• **Exercise brief**:
Return exactly the span of lines in the following data that opens with the line containing "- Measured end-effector" and closes with the line containing "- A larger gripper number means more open". Include nothing else.

• **Given data**:
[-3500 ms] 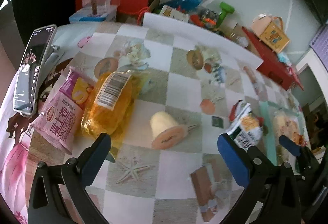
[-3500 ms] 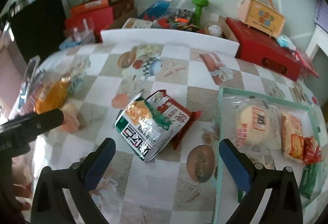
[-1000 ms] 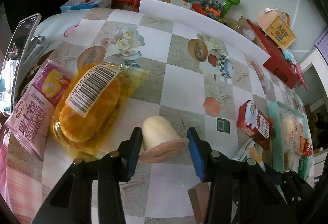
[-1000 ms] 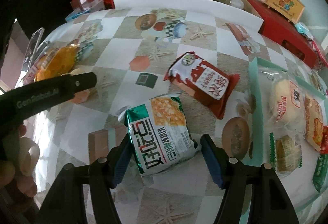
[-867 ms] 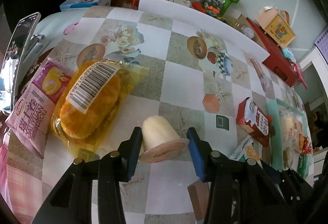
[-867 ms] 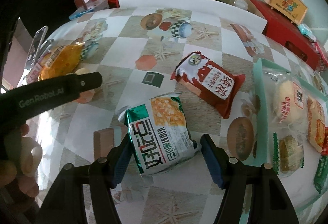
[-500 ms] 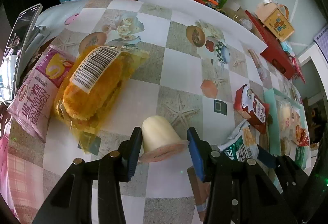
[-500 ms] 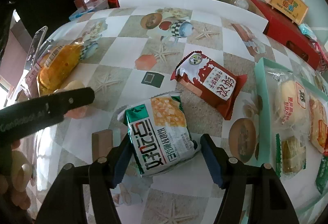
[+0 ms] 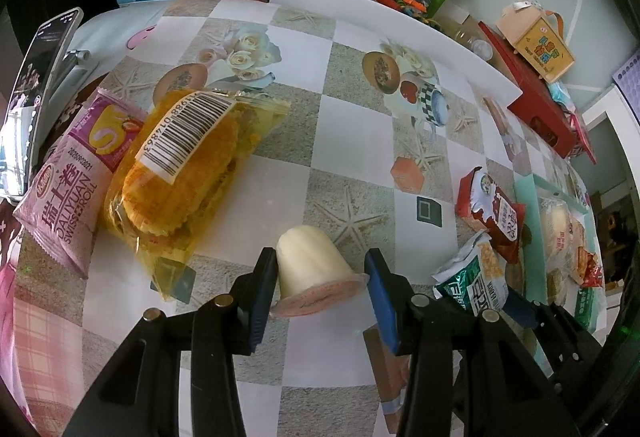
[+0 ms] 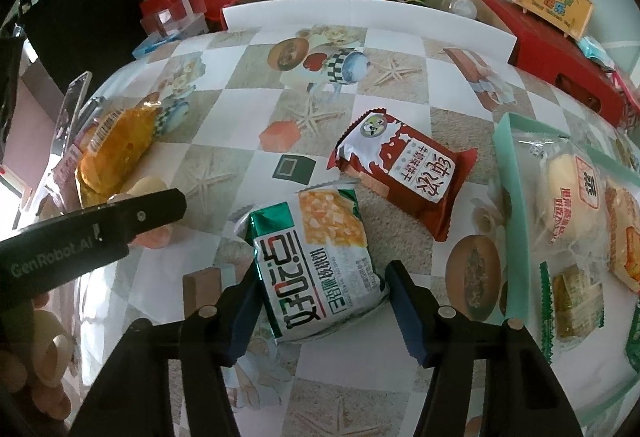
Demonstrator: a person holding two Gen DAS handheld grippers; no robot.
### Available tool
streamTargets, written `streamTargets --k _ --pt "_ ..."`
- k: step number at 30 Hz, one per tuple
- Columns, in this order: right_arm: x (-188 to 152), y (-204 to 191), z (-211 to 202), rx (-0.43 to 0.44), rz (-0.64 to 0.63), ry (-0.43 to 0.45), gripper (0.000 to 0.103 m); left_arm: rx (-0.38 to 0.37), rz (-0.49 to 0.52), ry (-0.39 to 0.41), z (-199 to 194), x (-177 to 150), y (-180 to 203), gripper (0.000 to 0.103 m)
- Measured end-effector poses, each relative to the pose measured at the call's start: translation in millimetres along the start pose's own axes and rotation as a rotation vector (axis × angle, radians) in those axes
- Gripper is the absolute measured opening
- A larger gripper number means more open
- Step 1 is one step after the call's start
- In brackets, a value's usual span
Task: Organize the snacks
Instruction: 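Lift the green bag with the right tool while the left tool lifts the cream roll toward the tray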
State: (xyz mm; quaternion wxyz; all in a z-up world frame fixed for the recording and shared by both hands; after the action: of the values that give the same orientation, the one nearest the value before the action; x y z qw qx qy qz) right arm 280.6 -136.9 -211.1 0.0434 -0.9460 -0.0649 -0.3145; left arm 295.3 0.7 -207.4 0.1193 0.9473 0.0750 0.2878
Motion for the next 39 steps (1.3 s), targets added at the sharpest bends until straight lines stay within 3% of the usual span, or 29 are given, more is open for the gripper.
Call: streamTargets --k 15,23,39 --pt "32 8 -44 -0.008 0.027 0.136 0.062 -0.044 0.007 0.092 -32 19 17 0.046" --pt "36 17 -54 -0.02 0.048 0.152 0.062 -0.061 0.045 0.118 -40 25 32 0.046" --pt "40 109 -84 -0.141 0.22 0.201 0.062 -0.164 0.186 0.148 -52 18 106 0.046"
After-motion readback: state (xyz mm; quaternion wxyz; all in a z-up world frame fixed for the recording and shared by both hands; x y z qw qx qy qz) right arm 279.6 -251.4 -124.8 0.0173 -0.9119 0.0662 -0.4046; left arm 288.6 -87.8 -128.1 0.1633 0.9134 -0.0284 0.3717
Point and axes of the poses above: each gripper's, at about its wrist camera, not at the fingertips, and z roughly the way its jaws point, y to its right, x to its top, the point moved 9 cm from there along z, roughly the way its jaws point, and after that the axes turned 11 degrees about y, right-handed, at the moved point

• **Your solution**:
- Measured end-effector poses, each relative to the pose measured at the call's start: translation in millimetres along the start pose's own axes and rotation as a rotation vector (axis × angle, radians) in those axes
- Gripper is the absolute measured opening
- A larger gripper number means more open

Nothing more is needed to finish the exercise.